Quadram Institute Bioscience in Norwich has received £2 million from UKRI to fund state-of-the-art cloud-computing infrastructure to enable UK microbiologists to analyse microbial sequences, including COVID-19 viral genomes.

Quadram has launched CLIMB-BIG-DATA, a five-year collaborative cross-institutional programme to deliver a robust and user-friendly cloud-computing infrastructure for microbial bioinformatics.

The aim is to provide microbiologists across the UK with the computational infrastructure and tools to analyse DNA and RNA sequences from microbes, allowing them to cope with the deluge of big data created by modern sequencing pipelines.

The programme builds on the success of a previous project, CLIMB (Cloud Infrastructure in Microbial Bioinformatics).

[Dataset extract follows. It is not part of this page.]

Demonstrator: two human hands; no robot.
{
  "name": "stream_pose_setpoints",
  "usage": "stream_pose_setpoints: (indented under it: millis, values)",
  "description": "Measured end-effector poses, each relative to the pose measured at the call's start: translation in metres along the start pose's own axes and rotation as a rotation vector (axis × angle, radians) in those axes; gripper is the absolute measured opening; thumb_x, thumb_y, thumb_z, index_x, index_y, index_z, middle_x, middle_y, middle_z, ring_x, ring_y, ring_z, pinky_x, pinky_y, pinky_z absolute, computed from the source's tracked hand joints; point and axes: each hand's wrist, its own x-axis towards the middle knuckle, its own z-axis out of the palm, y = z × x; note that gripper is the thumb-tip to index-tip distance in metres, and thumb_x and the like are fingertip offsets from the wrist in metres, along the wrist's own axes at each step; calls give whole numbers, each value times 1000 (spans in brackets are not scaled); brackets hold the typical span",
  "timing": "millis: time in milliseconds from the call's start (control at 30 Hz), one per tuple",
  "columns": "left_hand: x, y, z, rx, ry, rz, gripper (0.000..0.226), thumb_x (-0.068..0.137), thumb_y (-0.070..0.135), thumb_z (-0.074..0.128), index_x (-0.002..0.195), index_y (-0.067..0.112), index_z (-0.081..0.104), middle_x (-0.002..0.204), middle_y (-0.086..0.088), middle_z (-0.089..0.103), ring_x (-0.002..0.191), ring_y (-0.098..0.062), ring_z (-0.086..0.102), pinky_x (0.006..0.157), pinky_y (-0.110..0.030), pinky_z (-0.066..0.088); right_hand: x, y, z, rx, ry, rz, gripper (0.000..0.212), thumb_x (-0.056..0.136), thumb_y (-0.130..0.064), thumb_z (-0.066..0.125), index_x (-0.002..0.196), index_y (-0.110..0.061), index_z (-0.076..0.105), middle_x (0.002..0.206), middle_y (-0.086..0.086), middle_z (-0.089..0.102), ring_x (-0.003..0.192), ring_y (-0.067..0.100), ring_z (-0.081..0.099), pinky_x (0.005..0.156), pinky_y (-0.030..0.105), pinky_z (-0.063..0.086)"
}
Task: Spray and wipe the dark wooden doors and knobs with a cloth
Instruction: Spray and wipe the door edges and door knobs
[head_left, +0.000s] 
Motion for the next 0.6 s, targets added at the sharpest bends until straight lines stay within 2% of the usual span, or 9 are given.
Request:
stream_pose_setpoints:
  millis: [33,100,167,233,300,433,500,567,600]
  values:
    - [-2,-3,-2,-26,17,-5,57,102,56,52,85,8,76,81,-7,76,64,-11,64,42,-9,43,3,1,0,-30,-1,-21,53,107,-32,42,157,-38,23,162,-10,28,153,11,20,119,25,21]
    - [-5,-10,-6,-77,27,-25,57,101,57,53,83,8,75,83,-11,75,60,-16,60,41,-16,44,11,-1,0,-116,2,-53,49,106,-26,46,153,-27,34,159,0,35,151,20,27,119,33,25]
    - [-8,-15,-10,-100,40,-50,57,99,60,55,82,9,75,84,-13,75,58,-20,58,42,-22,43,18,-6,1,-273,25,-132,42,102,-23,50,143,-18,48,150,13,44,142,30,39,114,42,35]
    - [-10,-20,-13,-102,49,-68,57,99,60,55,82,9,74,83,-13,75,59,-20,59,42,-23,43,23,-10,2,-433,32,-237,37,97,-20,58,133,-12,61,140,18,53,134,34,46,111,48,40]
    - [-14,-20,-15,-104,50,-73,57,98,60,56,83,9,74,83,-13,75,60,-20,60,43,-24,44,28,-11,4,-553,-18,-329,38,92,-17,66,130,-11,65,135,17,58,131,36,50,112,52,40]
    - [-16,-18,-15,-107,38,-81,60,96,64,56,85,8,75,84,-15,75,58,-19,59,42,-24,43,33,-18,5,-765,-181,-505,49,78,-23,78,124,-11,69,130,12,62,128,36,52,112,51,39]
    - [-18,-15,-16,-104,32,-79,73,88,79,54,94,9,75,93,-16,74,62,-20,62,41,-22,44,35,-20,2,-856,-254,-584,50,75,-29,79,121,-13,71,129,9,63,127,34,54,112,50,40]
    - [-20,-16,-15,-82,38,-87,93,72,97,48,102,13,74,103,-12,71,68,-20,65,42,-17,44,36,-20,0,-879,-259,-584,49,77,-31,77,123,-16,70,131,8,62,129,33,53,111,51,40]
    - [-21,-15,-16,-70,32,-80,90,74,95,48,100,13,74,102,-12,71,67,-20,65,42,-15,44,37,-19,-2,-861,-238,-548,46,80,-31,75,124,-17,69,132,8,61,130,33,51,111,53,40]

It is supported by the UKRI grant but over the next five years the project will steadily become self-sufficient by gleaning funds from users.

CLIMB-BIG-DATA is a partnership of eight institutions. It is led by Quadram  on the Norwich Research Park, joined by the Universities of Bath, Birmingham, Cardiff, Leicester, Swansea and Warwick, together with the MRC Unit The Gambia at the London School of Hygiene & Tropical Medicine.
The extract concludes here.